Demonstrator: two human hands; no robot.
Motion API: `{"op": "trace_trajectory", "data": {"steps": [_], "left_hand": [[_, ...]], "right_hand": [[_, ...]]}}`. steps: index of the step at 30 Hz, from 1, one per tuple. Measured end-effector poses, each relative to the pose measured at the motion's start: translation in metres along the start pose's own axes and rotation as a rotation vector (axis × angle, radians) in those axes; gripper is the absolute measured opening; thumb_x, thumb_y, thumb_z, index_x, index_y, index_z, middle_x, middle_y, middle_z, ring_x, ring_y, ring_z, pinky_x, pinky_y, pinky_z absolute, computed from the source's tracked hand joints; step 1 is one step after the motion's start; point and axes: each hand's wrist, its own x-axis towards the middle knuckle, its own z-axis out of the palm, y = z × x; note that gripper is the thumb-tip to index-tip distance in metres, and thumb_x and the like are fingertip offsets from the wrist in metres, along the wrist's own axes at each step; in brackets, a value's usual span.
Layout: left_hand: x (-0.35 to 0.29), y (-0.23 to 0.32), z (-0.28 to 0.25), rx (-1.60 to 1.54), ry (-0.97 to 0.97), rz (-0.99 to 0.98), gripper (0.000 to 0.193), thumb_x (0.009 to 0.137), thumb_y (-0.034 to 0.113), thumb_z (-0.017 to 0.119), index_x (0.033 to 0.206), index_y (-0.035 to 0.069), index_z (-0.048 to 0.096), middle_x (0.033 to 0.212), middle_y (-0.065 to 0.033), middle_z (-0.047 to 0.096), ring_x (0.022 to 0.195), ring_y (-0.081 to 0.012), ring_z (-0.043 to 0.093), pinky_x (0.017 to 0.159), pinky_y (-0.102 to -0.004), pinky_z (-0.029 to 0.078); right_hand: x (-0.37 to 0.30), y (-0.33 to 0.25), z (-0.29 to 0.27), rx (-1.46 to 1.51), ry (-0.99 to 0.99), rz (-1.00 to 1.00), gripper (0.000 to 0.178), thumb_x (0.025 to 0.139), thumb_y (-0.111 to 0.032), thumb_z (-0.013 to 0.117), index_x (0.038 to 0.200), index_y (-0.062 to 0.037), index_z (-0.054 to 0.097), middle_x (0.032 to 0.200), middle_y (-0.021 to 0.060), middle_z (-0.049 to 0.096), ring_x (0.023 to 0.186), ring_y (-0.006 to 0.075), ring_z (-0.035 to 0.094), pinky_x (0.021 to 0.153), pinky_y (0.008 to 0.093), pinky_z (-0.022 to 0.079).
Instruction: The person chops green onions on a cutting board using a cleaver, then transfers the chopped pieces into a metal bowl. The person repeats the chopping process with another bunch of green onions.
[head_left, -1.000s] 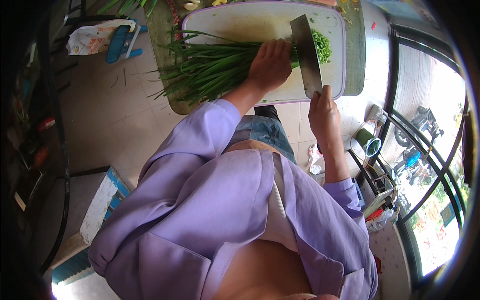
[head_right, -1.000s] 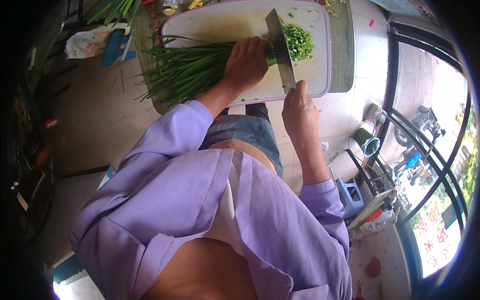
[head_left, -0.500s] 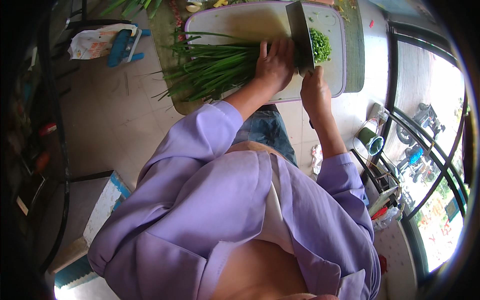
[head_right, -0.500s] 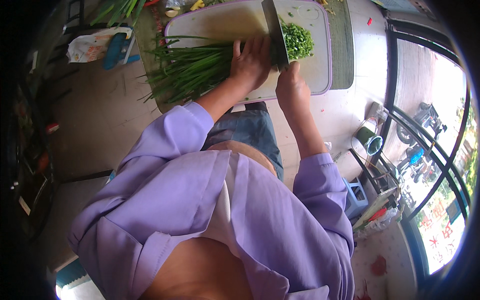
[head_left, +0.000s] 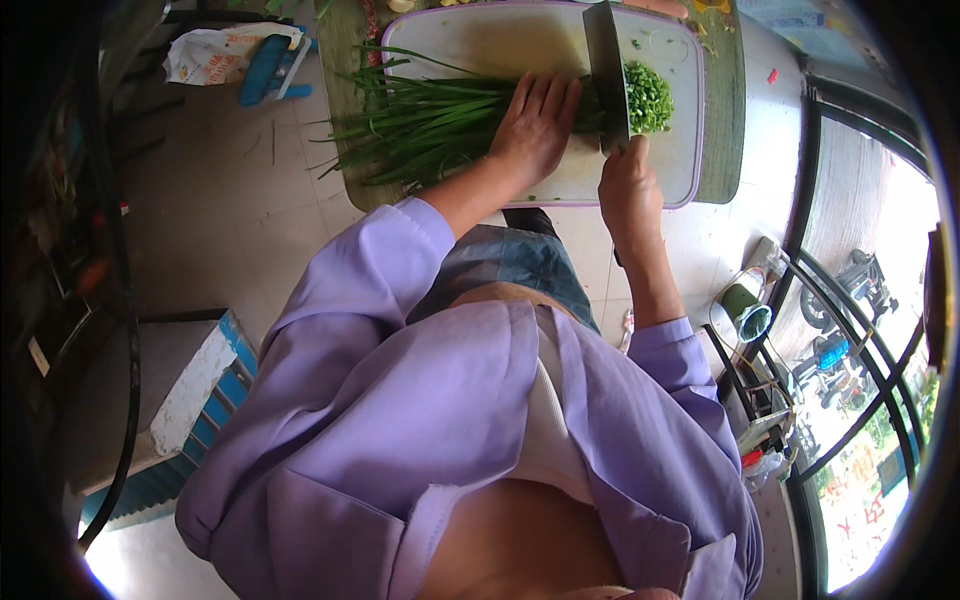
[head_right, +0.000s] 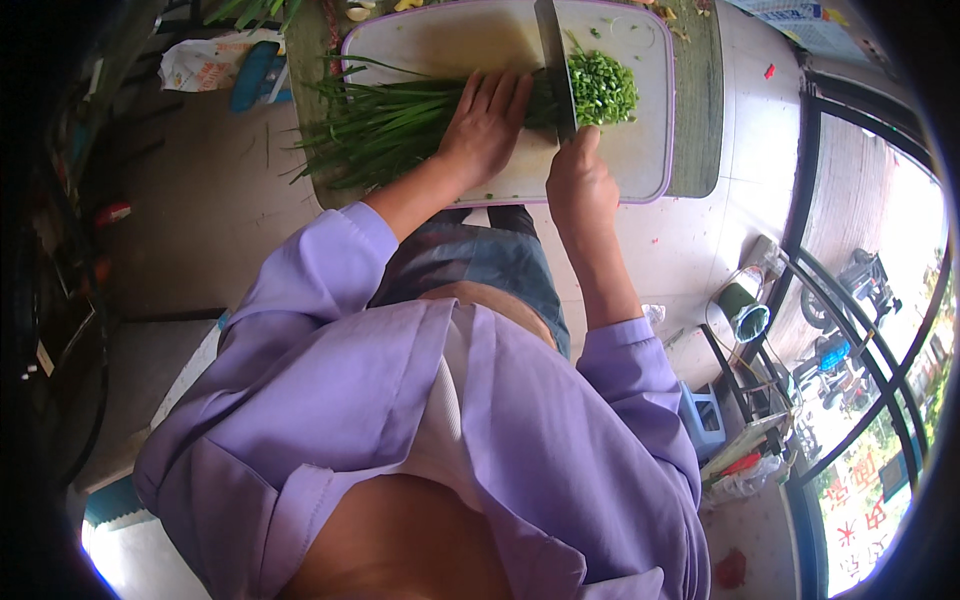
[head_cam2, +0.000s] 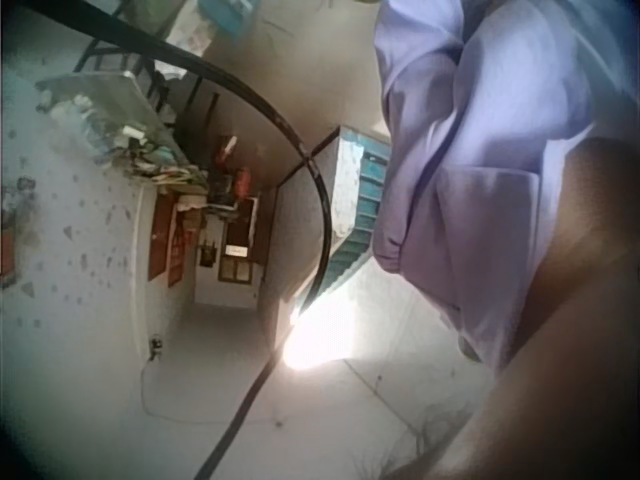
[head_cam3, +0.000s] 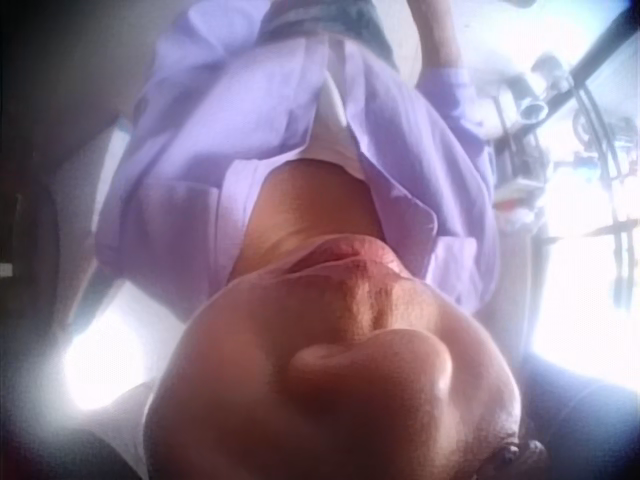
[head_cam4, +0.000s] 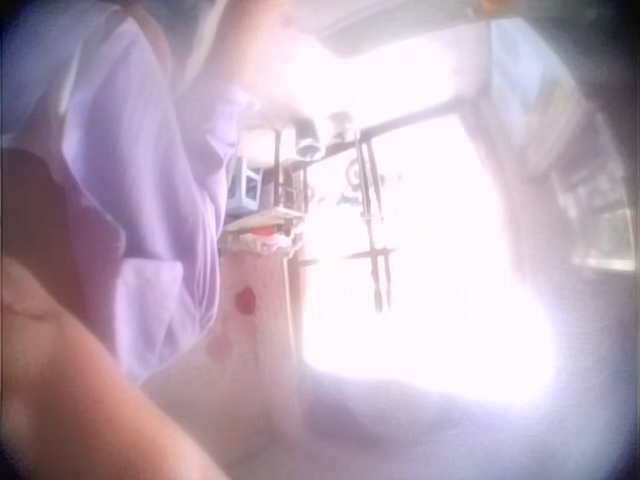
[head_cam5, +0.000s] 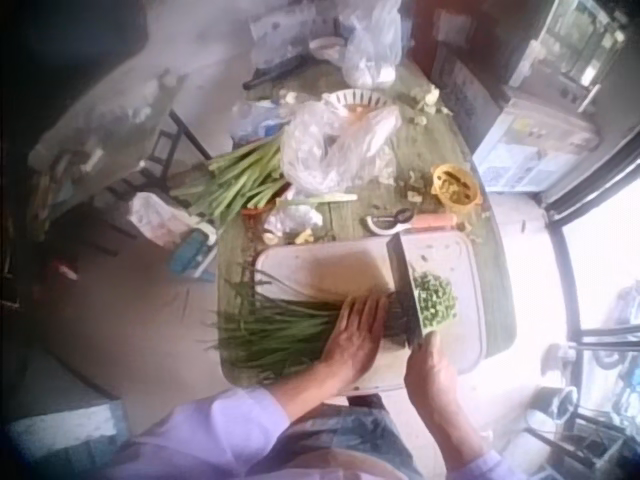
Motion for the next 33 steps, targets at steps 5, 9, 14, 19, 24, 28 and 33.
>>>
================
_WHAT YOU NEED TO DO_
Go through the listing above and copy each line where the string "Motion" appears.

_OUTPUT FOR THIS TASK_
Motion API: `{"op": "trace_trajectory", "data": {"steps": [_], "left_hand": [[_, ...]], "right_hand": [[_, ...]]}}`. steps: index of the step at 30 Hz, from 1, one per tuple. Measured end-effector poses, each relative to the pose measured at the motion's start: translation in metres along the start pose's own axes and rotation as a rotation vector (axis × angle, radians) in those axes; gripper is the absolute measured opening; thumb_x, thumb_y, thumb_z, index_x, index_y, index_z, middle_x, middle_y, middle_z, ring_x, ring_y, ring_z, pinky_x, pinky_y, pinky_z absolute, computed from the source's tracked hand joints; step 1 is one step after the motion's start; point and axes: each hand's wrist, its own x-axis towards the middle knuckle, its own z-axis out of the palm, y = z × x; note that gripper is the thumb-tip to index-tip distance in metres, and thumb_x and the like are fingertip offsets from the wrist in metres, along the wrist's own axes at each step; in brackets, a value's usual span.
Motion for the next 33 steps, targets at steps 5, 9, 14, 19, 24, 28 and 33.

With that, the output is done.